Rangers, Capitals have a lot in common entering critical division clash
Facing Alexander Ovechkin and the Capitals on Tuesday night at the Garden will almost be like looking in the mirror for the Rangers.
The home team will enter the game as winners of eight of its past 10 games, while the visitors can one-up that stat as winners of nine of their past 10. Both clubs were in very different places just a month ago, and both started stringing victories together at the right time to catch up in the standings.
Despite the fact that the Rangers have a game in hand, one point separates the Blueshirts and the Capitals in the Metropolitan Division heading into Tuesday’s contest.
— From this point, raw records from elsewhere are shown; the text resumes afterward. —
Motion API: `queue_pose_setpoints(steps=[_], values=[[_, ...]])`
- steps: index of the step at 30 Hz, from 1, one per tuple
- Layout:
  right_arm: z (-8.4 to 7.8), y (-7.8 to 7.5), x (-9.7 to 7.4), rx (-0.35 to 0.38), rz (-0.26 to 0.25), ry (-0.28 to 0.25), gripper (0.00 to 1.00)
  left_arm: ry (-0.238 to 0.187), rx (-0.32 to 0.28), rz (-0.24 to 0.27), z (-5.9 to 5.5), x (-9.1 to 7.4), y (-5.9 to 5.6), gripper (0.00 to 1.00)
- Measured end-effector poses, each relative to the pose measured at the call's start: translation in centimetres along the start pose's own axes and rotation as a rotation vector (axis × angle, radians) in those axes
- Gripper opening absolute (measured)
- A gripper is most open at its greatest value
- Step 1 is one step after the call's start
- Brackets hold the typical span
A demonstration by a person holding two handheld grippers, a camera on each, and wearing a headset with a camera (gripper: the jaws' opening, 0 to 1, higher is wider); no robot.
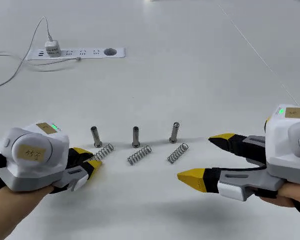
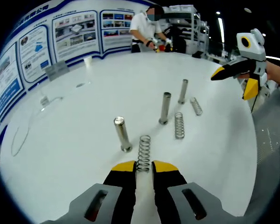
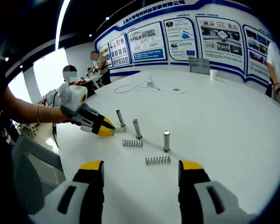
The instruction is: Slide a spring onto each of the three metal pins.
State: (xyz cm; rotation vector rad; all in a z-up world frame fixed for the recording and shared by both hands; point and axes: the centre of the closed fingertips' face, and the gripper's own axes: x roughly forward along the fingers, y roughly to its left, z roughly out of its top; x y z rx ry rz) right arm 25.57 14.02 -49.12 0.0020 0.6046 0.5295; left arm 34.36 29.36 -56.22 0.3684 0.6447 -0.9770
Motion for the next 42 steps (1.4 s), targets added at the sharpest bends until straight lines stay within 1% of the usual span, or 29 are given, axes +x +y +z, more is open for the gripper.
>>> queue_pose_setpoints(steps=[2, 6, 9, 11, 14, 18, 23, 24, 26, 28, 29, 31, 34, 37, 39, 41, 42], values=[[-0.1, -0.1, -0.1, 0.005, -0.004, 0.001, 0.65, 0.003, 0.007, 0.001, 0.0, 0.1, 0.1, 0.12], [-0.2, -0.2, -0.1, 0.014, -0.008, 0.004, 0.65, 0.006, 0.024, 0.001, 0.1, 0.1, 0.0, 0.11], [-0.2, -0.2, -0.1, 0.017, -0.007, 0.004, 0.64, 0.008, 0.05, -0.003, 0.0, -0.1, -0.3, 0.1], [-0.1, -0.1, -0.1, 0.014, -0.006, 0.004, 0.64, 0.011, 0.053, -0.002, 0.0, -0.2, -0.4, 0.1], [0.0, 0.1, 0.0, 0.015, -0.002, 0.004, 0.64, 0.019, 0.04, 0.019, -0.3, -0.5, -0.3, 0.1], [0.4, 0.4, 0.2, 0.028, -0.005, -0.006, 0.64, 0.004, 0.043, 0.03, -0.3, -1.3, -0.8, 0.09], [1.3, 0.9, 0.4, 0.058, 0.0, -0.037, 0.61, -0.036, 0.034, 0.042, 0.3, -2.5, -1.4, 0.09], [1.4, 1.1, 0.5, 0.059, 0.007, -0.04, 0.61, -0.054, 0.03, 0.038, 0.6, -2.8, -1.9, 0.09], [1.5, 1.3, 0.7, 0.063, 0.011, -0.042, 0.61, -0.067, 0.034, 0.038, 0.9, -3.2, -2.3, 0.09], [1.6, 1.7, 0.9, 0.064, 0.019, -0.046, 0.61, -0.09, 0.036, 0.037, 1.3, -3.6, -2.6, 0.09], [1.6, 2.0, 1.0, 0.069, 0.023, -0.049, 0.6, -0.113, 0.025, 0.039, 1.8, -4.0, -3.0, 0.09], [1.8, 2.4, 1.1, 0.076, 0.035, -0.056, 0.59, -0.135, 0.021, 0.039, 2.3, -4.4, -3.3, 0.09], [2.4, 3.2, 1.4, 0.106, 0.057, -0.084, 0.58, -0.183, 0.015, 0.039, 3.3, -5.3, -4.0, 0.1], [3.0, 3.9, 1.5, 0.132, 0.075, -0.111, 0.56, -0.224, -0.002, 0.045, 4.1, -6.0, -4.3, 0.1], [3.4, 4.3, 1.7, 0.155, 0.09, -0.128, 0.54, -0.249, -0.012, 0.044, 4.6, -6.4, -4.6, 0.1], [3.7, 4.6, 1.8, 0.174, 0.1, -0.142, 0.54, -0.265, -0.012, 0.043, 5.0, -6.7, -4.8, 0.1], [4.2, 4.9, 1.9, 0.201, 0.11, -0.162, 0.53, -0.279, -0.018, 0.041, 5.2, -6.9, -5.0, 0.1]])
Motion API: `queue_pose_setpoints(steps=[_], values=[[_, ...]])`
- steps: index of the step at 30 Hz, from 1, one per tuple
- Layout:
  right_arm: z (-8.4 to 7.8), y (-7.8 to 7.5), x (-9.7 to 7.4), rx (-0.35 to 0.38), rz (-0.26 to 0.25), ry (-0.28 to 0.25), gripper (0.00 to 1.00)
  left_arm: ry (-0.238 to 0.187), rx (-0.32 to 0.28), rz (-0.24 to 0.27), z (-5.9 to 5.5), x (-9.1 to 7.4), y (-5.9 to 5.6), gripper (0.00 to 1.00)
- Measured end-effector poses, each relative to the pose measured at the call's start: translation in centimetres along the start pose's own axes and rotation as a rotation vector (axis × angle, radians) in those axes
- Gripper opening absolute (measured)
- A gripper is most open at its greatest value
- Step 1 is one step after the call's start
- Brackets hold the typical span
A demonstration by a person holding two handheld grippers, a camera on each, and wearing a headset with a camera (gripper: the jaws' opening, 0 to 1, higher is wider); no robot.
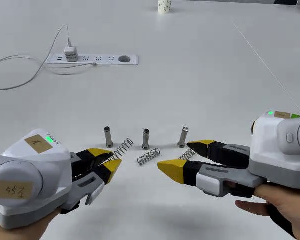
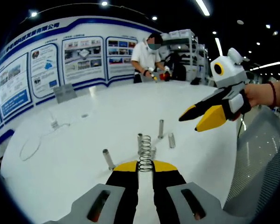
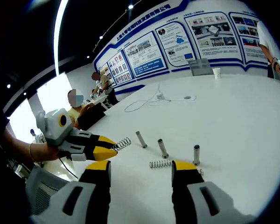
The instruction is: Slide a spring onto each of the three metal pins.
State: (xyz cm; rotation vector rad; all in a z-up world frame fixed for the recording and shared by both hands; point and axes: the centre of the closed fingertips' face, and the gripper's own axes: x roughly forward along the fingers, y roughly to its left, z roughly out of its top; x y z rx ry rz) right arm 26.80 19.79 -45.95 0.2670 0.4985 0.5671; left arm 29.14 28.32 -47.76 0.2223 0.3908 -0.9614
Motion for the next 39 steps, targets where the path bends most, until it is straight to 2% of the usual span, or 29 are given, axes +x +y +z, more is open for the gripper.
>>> queue_pose_setpoints(steps=[2, 4, 8, 10, 17, 21, 24, 30, 39], values=[[0.6, 0.5, 0.2, 0.043, 0.02, -0.034, 0.51, -0.039, -0.028, -0.012, 0.7, -0.2, -0.4, 0.1], [1.1, 0.8, 0.3, 0.075, 0.032, -0.055, 0.5, -0.056, -0.057, -0.011, 1.0, -0.4, -0.5, 0.1], [1.7, 1.4, 0.7, 0.108, 0.062, -0.082, 0.46, -0.086, -0.055, -0.015, 1.7, -0.7, -0.9, 0.1], [1.9, 1.9, 1.0, 0.134, 0.086, -0.093, 0.43, -0.129, -0.065, -0.023, 2.4, -0.9, -1.2, 0.1], [3.5, 3.4, 1.3, 0.247, 0.166, -0.17, 0.34, -0.201, -0.1, -0.05, 3.7, -1.5, -2.0, 0.1], [3.7, 3.6, 1.6, 0.258, 0.177, -0.177, 0.31, -0.219, -0.138, -0.06, 4.0, -1.7, -2.2, 0.1], [4.1, 4.2, 1.8, 0.304, 0.207, -0.195, 0.29, -0.235, -0.154, -0.07, 4.3, -1.9, -2.5, 0.1], [4.5, 4.7, 2.2, 0.364, 0.234, -0.205, 0.23, -0.253, -0.157, -0.079, 4.6, -2.3, -2.8, 0.1], [4.5, 5.3, 2.3, 0.397, 0.262, -0.206, 0.14, -0.272, -0.149, -0.098, 5.2, -2.4, -3.3, 0.1]])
If the season were to end today, the Rangers would be in the No. 1 wild-card spot and Washington would be in the No. 2 spot in the Eastern Conference.
It’s become abundantly clear that every division game is going to be crucial in the Metropolitan standings, which is already neck-and-neck among six of the eight teams. And this will be the first of four meetings between the Rangers and the Capitals.
Ovechkin will take the ice at the World’s Most Famous Arena in the middle of his pursuit to break hockey’s most famous record. The veteran scoring machine collected goals No. 801 and No. 802 just before the holiday break to surpass the great Gordie Howe and step into the No. 2 spot on the NHL’s all-time list. Wayne Gretzky, of course, is the holder of the once-believed-untouchable record of 894 goals.
With points in eight of the Capitals’ past 10 games, including five multi-point showings, Ovechkin is still scoring at the torrid pace with which he came into the NHL 17 years ago. He has put up at least one point in 23 of 36 games this season, has recorded at least one shot in every game this season and hasn’t been held to zero shots since Nov. 11 last season. That was was also the only game he didn’t record a shot in during the Capitals’ entire 2021-22 campaign.
The 37-year-old Ovechkin’s quest for greatness deserves respect, but the Rangers cannot get caught giving their opponent too much respect.
Not that playing overly respectful has been an issue for the Rangers this season, but getting caught up in momentum swings has. A historic goal from Ovechkin at a big moment in the game is certainly one of those types of situations the Rangers need to be wary of — and prepared for.
Much like the Rangers’ first couple months of the season, the Capitals got off to a rocky start with a 10-12-4 record. The Rangers were in the same boat, sitting on the outside looking in on the playoff picture, at 11-10-5. The only other teams in the Metro that had as strong of a finish as the Rangers and Capitals did heading into the four-day layoff were the first-place Hurricanes and the third-place Penguins.
Now, the Rangers are right behind Pittsburgh, which has two games in hand, in fourth with the same 43 points. Washington is also right there in fifth place at 42 points.
Both the Rangers and Capitals fought to get back into the thick of the competition and have earned a sort of second chance for their season. Both teams will be looking to make it count going forward.